Schematic depicting the major steps in (A) wet-lab “omic” and (B) in silico-processes to identify tick protein targets for development of transmission blocking vaccines, antivirals and acaricides to control TBFs. Antigenic virus or tick proteins identified in (A,B) would proceed to vaccine clinical trial. Virus and tick proteins identified in (A) would proceed to high-throughput screen (HTS) development and identification of small molecule drugs and acaricides. Tick proteins identified in (B) would proceed to pharmacological assays and development of additional HTS. Third panel from left depicts RNAi functional studies in tick salivary glands and midgut, and whole ticks. Cryo-EM, cryo-electron microscopy; HTP, high-throughput; HTS, high-throughput screen; NMR, nuclear magnetic resonance; RNAi, RNA interference.

Figure 5

Schematic diagram showing the integration of genetic, sequence and physical maps.

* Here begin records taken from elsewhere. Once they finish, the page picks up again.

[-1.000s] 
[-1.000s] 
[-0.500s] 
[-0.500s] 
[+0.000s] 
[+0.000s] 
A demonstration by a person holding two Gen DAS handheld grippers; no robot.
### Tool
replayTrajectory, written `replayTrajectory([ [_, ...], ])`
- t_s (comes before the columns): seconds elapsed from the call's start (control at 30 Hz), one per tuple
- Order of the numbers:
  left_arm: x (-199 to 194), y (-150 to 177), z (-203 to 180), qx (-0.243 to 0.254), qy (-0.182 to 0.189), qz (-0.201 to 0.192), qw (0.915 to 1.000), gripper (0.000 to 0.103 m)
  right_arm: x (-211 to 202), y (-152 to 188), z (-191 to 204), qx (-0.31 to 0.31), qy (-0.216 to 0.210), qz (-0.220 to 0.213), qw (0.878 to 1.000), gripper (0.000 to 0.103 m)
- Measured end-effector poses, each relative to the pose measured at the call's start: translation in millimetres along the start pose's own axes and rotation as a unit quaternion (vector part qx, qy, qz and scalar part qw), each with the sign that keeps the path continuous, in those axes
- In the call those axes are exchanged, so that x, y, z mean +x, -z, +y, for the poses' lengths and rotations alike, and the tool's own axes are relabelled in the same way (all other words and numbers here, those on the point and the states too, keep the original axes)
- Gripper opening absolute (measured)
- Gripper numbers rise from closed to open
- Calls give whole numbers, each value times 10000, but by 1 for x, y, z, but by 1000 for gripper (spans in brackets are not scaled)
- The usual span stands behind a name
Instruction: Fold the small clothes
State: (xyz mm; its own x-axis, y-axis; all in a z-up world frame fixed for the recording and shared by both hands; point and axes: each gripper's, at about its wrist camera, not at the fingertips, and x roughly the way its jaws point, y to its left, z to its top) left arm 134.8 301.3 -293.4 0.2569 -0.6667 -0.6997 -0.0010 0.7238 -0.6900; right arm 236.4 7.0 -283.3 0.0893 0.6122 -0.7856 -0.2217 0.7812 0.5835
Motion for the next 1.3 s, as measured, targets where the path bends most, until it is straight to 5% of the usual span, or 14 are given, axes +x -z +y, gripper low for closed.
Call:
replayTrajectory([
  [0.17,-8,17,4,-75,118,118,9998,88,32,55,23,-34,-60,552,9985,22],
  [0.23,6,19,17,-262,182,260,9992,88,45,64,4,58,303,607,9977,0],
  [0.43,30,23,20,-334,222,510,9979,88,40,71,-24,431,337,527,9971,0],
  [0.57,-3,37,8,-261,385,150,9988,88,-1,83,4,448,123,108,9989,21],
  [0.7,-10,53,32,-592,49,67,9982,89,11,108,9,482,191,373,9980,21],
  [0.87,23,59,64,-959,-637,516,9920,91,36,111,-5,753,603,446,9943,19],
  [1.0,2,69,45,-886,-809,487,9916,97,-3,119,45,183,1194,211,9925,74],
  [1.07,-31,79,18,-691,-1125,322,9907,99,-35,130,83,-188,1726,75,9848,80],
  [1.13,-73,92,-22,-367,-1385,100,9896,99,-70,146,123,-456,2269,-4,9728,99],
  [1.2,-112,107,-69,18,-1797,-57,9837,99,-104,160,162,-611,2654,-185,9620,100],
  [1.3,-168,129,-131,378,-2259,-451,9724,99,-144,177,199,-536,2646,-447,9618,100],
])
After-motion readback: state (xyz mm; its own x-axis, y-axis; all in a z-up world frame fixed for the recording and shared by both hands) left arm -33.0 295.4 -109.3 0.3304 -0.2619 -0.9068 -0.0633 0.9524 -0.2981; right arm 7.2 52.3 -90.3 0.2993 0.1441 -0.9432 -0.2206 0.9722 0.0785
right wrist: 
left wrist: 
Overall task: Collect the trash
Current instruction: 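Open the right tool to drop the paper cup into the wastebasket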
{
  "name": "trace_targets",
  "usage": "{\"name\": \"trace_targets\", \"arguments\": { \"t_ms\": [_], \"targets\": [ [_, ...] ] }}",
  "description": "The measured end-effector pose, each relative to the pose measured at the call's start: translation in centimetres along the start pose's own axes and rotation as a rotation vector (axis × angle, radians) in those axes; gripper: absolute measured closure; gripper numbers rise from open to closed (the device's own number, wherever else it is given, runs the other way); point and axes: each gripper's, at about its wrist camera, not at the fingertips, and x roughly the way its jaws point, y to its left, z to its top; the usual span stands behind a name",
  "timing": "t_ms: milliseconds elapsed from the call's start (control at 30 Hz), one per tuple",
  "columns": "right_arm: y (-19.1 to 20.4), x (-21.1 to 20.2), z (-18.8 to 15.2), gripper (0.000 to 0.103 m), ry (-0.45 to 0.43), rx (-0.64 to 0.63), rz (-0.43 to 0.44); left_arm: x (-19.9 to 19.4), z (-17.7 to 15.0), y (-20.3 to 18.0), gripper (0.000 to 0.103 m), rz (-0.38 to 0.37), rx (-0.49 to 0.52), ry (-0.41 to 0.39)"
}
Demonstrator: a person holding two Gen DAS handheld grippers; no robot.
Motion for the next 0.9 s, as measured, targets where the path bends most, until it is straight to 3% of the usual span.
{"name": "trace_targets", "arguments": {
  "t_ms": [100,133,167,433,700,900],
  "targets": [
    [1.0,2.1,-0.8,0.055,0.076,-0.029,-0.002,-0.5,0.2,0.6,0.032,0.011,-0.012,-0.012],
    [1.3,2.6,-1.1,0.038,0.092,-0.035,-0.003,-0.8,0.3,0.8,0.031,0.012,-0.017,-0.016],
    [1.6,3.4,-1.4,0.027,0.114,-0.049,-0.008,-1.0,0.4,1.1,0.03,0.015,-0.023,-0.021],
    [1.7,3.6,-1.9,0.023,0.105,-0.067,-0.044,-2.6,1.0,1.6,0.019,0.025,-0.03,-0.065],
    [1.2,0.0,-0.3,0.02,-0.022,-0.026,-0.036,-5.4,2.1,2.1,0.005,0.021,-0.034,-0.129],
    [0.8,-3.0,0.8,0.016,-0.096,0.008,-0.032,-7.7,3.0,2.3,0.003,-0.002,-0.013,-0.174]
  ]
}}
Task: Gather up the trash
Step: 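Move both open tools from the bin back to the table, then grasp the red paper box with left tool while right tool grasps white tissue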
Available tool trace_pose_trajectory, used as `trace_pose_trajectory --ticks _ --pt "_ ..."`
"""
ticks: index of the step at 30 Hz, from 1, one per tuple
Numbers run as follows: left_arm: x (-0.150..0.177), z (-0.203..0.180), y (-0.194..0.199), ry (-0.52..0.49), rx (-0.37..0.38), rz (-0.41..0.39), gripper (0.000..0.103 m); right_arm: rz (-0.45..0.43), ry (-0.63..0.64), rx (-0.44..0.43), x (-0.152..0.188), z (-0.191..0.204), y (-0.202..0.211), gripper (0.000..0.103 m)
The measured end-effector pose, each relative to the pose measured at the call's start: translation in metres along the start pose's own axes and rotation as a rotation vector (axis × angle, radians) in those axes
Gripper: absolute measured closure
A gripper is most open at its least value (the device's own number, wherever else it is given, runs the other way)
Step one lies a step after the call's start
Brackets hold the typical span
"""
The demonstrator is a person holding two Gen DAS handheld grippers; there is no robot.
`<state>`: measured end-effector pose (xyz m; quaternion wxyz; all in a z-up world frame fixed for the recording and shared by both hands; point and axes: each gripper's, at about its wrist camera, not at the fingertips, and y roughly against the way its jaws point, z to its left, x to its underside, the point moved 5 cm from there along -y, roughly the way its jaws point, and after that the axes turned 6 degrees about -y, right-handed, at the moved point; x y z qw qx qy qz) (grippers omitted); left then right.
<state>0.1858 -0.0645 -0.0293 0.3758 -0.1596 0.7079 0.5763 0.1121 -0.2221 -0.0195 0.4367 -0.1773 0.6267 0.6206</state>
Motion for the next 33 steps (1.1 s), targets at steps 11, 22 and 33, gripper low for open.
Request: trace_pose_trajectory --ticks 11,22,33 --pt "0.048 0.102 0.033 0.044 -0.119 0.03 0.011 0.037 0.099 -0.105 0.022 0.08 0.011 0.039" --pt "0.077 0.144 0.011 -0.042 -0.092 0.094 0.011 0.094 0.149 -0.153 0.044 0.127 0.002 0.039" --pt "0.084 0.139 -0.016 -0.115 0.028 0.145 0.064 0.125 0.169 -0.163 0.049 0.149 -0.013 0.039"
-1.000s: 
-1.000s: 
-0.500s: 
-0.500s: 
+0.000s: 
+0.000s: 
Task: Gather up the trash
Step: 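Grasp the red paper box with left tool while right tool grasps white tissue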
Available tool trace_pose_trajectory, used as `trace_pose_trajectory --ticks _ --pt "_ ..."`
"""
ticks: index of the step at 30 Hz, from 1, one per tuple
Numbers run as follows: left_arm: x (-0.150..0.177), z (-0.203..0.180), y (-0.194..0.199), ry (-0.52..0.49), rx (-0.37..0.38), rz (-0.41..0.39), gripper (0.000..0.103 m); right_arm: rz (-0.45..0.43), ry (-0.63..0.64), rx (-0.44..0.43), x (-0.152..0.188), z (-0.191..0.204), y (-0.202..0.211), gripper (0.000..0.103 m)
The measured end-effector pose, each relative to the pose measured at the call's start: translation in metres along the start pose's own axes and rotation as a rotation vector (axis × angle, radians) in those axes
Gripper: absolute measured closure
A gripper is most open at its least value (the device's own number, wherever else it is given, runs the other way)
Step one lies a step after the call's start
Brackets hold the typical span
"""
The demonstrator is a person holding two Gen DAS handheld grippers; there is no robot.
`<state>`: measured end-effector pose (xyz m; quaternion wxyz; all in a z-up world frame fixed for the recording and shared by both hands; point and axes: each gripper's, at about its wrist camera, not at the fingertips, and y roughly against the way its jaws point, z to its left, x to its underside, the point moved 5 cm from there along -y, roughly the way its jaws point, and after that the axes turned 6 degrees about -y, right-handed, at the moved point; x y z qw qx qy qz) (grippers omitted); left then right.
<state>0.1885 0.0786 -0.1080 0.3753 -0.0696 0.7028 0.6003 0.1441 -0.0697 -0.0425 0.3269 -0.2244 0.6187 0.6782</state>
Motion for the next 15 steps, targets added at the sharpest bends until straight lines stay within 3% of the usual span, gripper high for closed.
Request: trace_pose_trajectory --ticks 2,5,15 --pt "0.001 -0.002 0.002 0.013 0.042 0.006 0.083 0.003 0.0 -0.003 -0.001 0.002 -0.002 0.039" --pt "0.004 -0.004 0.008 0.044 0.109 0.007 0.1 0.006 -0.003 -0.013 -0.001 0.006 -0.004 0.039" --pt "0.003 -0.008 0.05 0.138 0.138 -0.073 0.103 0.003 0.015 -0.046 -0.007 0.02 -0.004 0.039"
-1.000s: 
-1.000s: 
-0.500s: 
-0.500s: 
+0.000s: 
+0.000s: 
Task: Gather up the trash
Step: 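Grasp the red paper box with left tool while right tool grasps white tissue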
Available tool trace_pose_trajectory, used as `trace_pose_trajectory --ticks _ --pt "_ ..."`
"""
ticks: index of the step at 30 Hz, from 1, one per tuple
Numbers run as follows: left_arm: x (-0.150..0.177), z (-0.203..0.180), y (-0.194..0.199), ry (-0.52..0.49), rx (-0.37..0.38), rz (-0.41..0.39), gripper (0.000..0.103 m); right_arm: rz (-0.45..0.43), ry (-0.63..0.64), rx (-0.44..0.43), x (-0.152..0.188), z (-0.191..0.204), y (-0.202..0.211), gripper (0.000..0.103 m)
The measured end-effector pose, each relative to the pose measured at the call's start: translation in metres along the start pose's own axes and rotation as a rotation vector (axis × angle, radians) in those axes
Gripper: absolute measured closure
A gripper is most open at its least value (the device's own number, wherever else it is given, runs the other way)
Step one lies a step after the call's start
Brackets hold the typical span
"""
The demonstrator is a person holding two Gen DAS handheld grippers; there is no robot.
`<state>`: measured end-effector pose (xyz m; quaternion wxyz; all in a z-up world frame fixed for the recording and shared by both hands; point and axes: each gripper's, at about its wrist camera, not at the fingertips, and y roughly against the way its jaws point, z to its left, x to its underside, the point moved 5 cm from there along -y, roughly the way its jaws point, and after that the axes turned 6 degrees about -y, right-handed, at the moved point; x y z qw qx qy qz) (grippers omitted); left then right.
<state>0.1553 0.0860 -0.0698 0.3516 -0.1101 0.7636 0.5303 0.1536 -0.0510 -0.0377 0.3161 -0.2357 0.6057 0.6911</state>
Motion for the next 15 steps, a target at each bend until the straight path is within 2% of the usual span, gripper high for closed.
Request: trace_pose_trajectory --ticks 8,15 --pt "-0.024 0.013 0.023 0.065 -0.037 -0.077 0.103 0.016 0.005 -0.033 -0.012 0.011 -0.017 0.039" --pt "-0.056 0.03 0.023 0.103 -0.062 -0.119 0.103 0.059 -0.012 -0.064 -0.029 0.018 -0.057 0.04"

Genetic markers such as single nucleotide polymorphism (SNP) markers enable the association of assembled sequence reads with genetic linkage groups. Sequence can be oriented on chromosomes via physical mapping. Integrated maps and fine scale genetic mapping techniques can be used to identify regions of the genome associated with quantitative trait loci (QTL) and genes associated with phenotypes of interest.

Figure 6

Ten-year roadmap for “omics” research to combat tick-borne flaviviruses. The proposed timeline for delivery of new antiviral, vaccine and acaricide control technologies by a target date of 2030 is shown on the horizontal axis. Key deliverables (boxed text) and corresponding major milestone dates of 2020, 2023, 2025, and 2030 (circles) are shown. GWAS, genome-wide association studies; HTP, high-throughput; HTS, high throughput screening; TBF, tick-borne flavivirus; QTL, quantitative trait loci.